É claro que daí à culpabilização do Governo foi o salto de um pardal. 
E depois com as mortes provocadas pelo calor e uma ponte pedestre que caiu no IC19 depois de remodelada, muitas foram as cabeças de ministros que se pediram. 

Alguém quer o fim deste executivo e a instabilidade no país. Porque será? 


Tragicamente, este fenómeno coexiste no tempo com a prisão preventiva de grandes figuras públicas ou de gente como o Sr. Manuel Macedo, ex-operacional da rede bombista de setenta e cinco e posteriormente mentor da associação de amizade com a Indonésia que anexou Timor-Leste. 
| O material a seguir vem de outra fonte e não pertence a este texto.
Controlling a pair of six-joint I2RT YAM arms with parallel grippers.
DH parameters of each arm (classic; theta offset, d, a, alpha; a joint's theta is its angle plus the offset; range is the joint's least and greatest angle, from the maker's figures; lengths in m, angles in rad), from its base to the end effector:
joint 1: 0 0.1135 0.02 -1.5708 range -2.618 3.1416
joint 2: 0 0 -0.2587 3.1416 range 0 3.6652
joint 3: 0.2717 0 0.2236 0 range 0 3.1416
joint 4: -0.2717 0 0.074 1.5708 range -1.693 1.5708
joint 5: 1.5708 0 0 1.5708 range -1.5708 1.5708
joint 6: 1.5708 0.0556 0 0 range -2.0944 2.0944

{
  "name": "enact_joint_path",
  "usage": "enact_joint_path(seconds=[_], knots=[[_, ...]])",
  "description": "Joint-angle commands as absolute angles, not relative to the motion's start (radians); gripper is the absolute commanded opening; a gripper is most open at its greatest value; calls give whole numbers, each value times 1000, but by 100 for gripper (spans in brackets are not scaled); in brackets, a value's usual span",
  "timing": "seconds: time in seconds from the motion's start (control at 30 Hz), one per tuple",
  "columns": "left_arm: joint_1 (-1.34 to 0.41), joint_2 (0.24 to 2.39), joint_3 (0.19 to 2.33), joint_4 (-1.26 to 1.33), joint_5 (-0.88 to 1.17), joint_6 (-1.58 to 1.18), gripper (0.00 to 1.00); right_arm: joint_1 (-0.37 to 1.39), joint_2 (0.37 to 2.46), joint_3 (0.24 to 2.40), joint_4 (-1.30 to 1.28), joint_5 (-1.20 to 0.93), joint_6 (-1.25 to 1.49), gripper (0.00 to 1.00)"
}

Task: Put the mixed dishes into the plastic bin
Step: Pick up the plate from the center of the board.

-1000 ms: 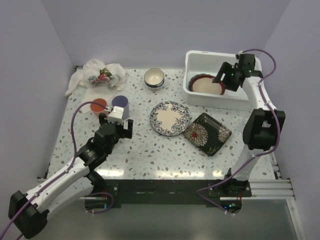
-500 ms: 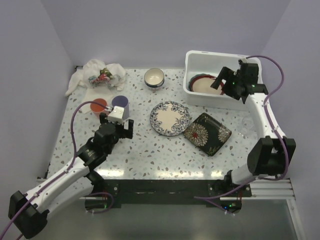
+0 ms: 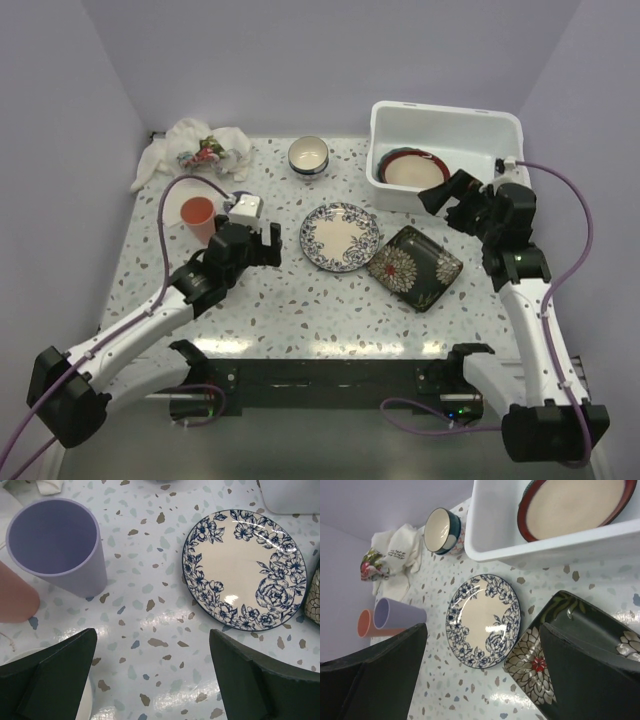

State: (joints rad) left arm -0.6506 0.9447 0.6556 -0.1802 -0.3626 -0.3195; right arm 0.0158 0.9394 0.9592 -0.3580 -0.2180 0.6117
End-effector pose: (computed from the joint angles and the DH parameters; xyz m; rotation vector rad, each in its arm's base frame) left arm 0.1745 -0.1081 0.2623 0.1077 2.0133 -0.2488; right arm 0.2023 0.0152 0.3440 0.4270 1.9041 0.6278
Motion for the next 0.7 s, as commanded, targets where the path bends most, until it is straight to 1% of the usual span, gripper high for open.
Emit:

Ai que felicidade a minha em ter uma filha assim, criança saudável e robusta, com apetite vulgar e todos os restantes indicadores físicos no domínio da melhor das normalidades. 
À data da última consulta com o Dr. Clington, em cinco de Setembro, registou trinta quilos e oitocentos gramas, para uma altura de cento e dezanove centímetros. 
Dorme entre as nove e as dez horas diárias, cresce regularmente e mostra ter os cinco sentidos bem despertos. 
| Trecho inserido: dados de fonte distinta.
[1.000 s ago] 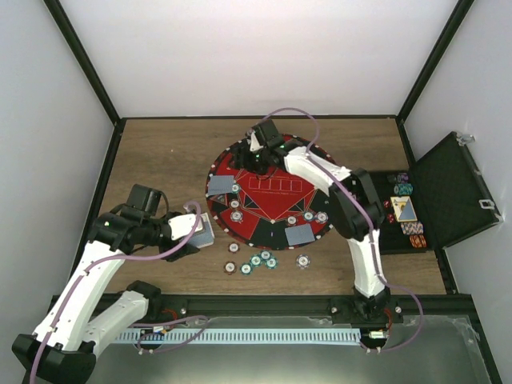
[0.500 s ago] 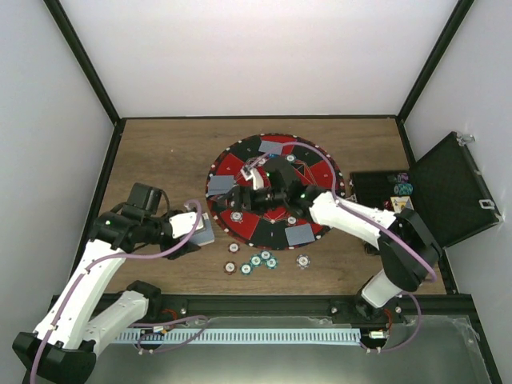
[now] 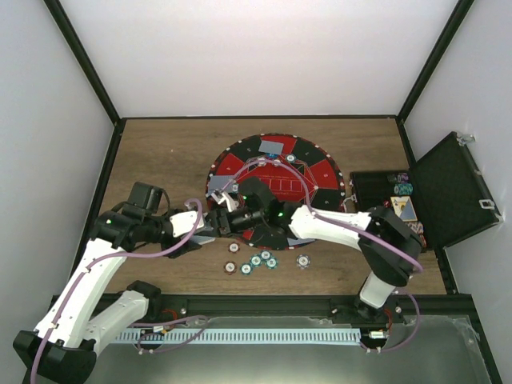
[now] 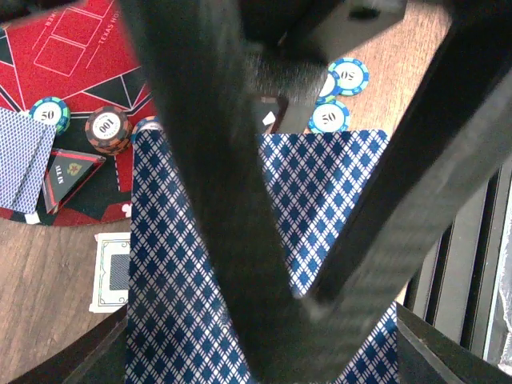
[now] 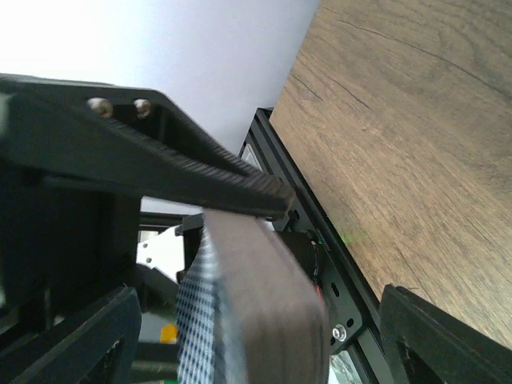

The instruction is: Distribute texas hold em gaming equipment

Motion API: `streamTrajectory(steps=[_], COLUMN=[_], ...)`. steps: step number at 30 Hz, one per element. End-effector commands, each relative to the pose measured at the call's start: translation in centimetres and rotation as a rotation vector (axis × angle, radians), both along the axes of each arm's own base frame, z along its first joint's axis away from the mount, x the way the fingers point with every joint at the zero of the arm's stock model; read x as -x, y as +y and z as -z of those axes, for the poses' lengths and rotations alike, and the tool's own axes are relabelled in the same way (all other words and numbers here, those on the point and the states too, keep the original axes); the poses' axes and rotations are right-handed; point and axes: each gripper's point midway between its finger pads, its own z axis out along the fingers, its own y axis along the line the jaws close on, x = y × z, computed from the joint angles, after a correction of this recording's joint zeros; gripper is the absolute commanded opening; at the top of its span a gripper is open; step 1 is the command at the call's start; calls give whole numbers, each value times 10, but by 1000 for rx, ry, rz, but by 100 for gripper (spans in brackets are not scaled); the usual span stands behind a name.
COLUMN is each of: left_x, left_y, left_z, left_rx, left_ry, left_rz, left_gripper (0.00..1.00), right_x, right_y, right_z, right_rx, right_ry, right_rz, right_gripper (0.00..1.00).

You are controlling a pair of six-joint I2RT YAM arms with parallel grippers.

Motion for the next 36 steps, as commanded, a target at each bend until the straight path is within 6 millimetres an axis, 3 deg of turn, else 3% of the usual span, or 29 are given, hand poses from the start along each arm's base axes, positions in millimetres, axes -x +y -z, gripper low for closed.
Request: streamTrajectory(steps=[1,10,20,31,33,36], left_x=[0,1,1,-1,-1,-1], left_y=[-5,-5,-4,-5,-5,-5], left_z=[-7,-9,-11,-10,-10,-10], left_rx=[31,34,32,31,32,32], left_ry=[-25,-26,-37,-35,-37,-34], left_rz=[19,21,25,24,25,25], left_gripper=[9,9,9,9,9,9], right_x=[2,-12,-36,-40,-40,-33], right_y=[21,29,-16,-38,-39,-34], right_z=[-12,0,25,9,9,4], right_rx=[-48,-25,45,46,48,31], right_ry=[2,31,55,12,10,9], right_rz=[-38,-9,102,150,151,123], right_gripper=[82,76,62,34,36,56])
Bem, todos os que tenham lido estes diários sabem que eu sou um pai que muito se orgulha das suas lindas filhas, não é? 

Mas dá gosto ver uma criança assim, normalmente sorridente e despreocupada, incrível e inesperadamente atenta ao que a rodeia, muito propensa ao humor tão apropriado e, de uma maneira geral, tão inteligente que só pode deixar antever uma argúcia e capacidades de raciocínio que farta alegria me incutem em vê-las em estas idades precoces. 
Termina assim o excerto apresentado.